Face Instancing: Dividing Draw Calls?

Started by
17 comments, last by Drakken255 11 years, 8 months ago
I just don't get it... I've created a fairly efficient way of rendering thousands of faces, and even without updating the instance buffer, the framerate is still incredibly erratic! What really bugs me is that Java is a slower language than C#, yet Java can render more faster... Is it possible that Java using OpenGL is faster than XNA is at rendering?

EDIT: Rendering is not the problem. Building and appending all the lists in the "is-face-visible" calculation is what is taking up the FPS. Let me try running one loop to form an initial count, then a second loop to add them all in the array. See if converting to arrays makes it faster.
Advertisement

I just don't get it... I've created a fairly efficient way of rendering thousands of faces, and even without updating the instance buffer, the framerate is still incredibly erratic! What really bugs me is that Java is a slower language than C#, yet Java can render more faster... Is it possible that Java using OpenGL is faster than XNA is at rendering?


Java and c# is about as fast. Some benchmarks give java slight edge and some give it to c#. Or if you have better data you can point me to that. Minecraft use LWJGL which is straight binding to opengl. There is no ovearhead other than small JNI cost. XNA on other hand has lot more stuff in between gpu and your code.

But eventually this has nothing to do with language. It's all about data stuctures.
Only render what you have to with minimal amount of data. One example is that you waste lot of data using floats as vertex colors. Unsigned byte is enough. This save 3*4bytes per vertice.
Also if you don't have to support many texture you can replace uv coordinates with unsigned char that you use as index. Then use that index with uniform vec2 array to get right texture coordinates. This will work for 256 unique texture coords if this is not enough there is allways unsigned short but you have to remember that uniform buffer size is limited to some gpu dependant value.
Holy crap thanks, kalle-h! I'll have to look at what you're saying tomorrow, though. It's bedtime in Korea. Also, I might need slight help implementing these data changes you propose. Also, I wrote a better instance list/array combiner + frustum culling and distance culling (which is variable), and got up to 8 x 8 = 64 chunks with a decent framerate! The next wall I ran into was taking it up to 16 x 16 = 256 chunks and hit the OutOfMemoryException occasionally while flying amongst the landscape. Again, thanks for the brilliant idea.
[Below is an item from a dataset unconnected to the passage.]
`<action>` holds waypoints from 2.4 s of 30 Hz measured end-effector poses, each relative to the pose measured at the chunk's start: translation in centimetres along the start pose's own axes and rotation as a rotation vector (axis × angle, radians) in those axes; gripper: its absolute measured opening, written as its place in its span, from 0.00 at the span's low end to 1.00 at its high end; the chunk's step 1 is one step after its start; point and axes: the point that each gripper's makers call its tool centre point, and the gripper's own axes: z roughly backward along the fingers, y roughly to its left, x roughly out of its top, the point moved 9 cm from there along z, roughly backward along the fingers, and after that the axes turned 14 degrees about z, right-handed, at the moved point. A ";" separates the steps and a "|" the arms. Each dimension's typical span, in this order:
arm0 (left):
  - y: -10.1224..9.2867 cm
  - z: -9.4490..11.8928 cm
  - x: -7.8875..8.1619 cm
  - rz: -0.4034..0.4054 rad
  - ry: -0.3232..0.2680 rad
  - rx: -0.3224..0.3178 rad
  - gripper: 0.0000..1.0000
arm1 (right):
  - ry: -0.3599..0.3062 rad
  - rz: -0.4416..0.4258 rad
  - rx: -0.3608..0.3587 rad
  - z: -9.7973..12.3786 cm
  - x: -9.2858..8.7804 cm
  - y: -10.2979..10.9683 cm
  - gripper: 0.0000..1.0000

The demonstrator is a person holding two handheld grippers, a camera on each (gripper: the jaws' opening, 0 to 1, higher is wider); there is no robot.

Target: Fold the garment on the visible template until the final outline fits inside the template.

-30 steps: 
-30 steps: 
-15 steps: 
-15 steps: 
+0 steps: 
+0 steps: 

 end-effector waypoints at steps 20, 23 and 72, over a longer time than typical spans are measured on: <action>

I'll be back for the help tomorrow.
It sounds like your instance vertex format is something like this?

transform 16*4 -> 64 bytes
texcoord 2*4 -> 8 bytes
texcoord 2*4 -> 8 bytes
texcoord 2*4 -> 8 bytes
color 4*4 -> 16 bytes

As kalle_h mentioned, you should be able to reduce the color to 4 bytes. You can also use lower precision values for the texcoords. Using HalfVector2 for the texcoords will cut their size in half (or use the index menthod Kalle_h mentioned). These are simple changes to the vertex format, you don't need to change the shader.

For the transform, it sounds like you're passing a whole matrix? You actually only need to pass some of the matrix elements, and you can "reconstruct" the matrix in the shader. Certainly you could cut this down to 12 floats. If you only need translation, then you could cut it down to 3 floats. If you also need a uniform scale, that's only 1 more float. Rotation? Probably 4 more.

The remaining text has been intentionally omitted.